Updated on November 18, 2016
DrMark1961 profile image

Dr Mark is a veterinarian in Brazil. He has been working with dogs more than 40 years.

Crusts and sores on the outer ear flaps are common but can indicate more serious problems. Dogs with long floppy ears are more prone to ear infections and trauma.

Find out how to recognize and treat some conditions that lead to ear problems so that your dog will feel better.

Causes of Scabs and Crusts on Your Dog's Ear Flaps

 
• Fly Strike
• Other parasites (like mange, ear mites)
• Allergies (that cause otitis aka ear inflammation)
• Trauma (Bites from other dogs, lacerations)
• Frostbite
• Trauma secondary to aural hematoma, ear fissures, or ear margin seborrhea
• Autoimmune disorder

Conditions, Symptoms, and Treatment

If you can determine what is causing your dog to have crusty ears, there is a lot to do at home. It is best, however, to make sure you get the right diagnosis from a vet, especially if the condition is persistent.

Fly Strike

Poorly cropped ears will probably develop fly strike.
Poorly cropped ears will probably develop fly strike. | Source

Fly Strike, or fly bite dermatitis, usually affects dogs like Siberian Huskies, German Shepherds, Akitas, and other breeds with erect ears.

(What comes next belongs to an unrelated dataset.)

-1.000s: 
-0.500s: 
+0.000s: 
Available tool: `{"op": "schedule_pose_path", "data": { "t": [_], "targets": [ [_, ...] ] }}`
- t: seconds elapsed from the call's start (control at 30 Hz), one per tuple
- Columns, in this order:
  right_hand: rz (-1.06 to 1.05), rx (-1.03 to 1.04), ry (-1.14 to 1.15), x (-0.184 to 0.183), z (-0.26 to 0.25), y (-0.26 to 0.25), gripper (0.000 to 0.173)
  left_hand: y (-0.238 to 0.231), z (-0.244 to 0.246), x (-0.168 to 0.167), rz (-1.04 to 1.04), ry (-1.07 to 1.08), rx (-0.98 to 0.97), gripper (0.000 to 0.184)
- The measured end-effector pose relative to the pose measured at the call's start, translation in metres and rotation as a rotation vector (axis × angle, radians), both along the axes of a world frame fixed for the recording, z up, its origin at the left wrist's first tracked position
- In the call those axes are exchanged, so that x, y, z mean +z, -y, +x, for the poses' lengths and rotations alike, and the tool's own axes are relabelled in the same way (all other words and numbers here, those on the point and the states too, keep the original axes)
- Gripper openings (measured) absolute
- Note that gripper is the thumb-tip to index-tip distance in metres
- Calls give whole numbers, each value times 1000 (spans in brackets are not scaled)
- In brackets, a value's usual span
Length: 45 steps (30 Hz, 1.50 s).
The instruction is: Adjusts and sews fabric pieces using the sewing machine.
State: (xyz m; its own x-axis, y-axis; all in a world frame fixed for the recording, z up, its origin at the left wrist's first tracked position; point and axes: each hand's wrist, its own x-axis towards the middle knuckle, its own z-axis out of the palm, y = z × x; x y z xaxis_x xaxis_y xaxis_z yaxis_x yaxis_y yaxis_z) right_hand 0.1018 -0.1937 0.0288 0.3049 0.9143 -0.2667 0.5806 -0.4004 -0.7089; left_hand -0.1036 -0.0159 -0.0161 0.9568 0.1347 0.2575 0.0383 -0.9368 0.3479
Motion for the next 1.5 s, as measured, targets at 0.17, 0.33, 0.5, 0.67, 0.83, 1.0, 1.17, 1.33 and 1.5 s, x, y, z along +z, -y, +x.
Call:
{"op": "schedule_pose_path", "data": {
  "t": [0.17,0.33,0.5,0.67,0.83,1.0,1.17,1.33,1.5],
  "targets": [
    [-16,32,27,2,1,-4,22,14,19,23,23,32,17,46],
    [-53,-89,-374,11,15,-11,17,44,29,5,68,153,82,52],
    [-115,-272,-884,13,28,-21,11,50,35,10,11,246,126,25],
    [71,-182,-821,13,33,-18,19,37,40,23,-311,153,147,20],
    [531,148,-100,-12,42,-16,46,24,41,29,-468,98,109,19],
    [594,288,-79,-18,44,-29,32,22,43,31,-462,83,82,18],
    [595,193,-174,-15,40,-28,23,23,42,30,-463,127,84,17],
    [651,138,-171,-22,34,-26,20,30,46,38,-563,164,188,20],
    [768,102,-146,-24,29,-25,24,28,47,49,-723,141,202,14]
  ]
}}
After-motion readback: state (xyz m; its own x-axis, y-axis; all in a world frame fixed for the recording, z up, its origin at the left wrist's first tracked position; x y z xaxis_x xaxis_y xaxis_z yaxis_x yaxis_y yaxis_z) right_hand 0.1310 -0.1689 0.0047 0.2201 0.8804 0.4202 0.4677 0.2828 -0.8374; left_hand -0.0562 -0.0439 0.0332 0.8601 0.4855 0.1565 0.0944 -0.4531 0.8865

The dog will have sores and dried blood on the tips of the ears.

Treatment

It should be treated with any compound that will keep the flies off of animals. Before applying any ointments, clean the ears with soapy water and betadine from your first aid kit, then dab dry with a cotton ball.

Fly strike can be treated at home the same way as it would be treated by your vet. Severe cases might also be treated with a topical antibiotic.

Ear Mites

If you recognize the black wax and see ear mites, the ear canals can be cleaned and the mites can be treated with olive oil at home.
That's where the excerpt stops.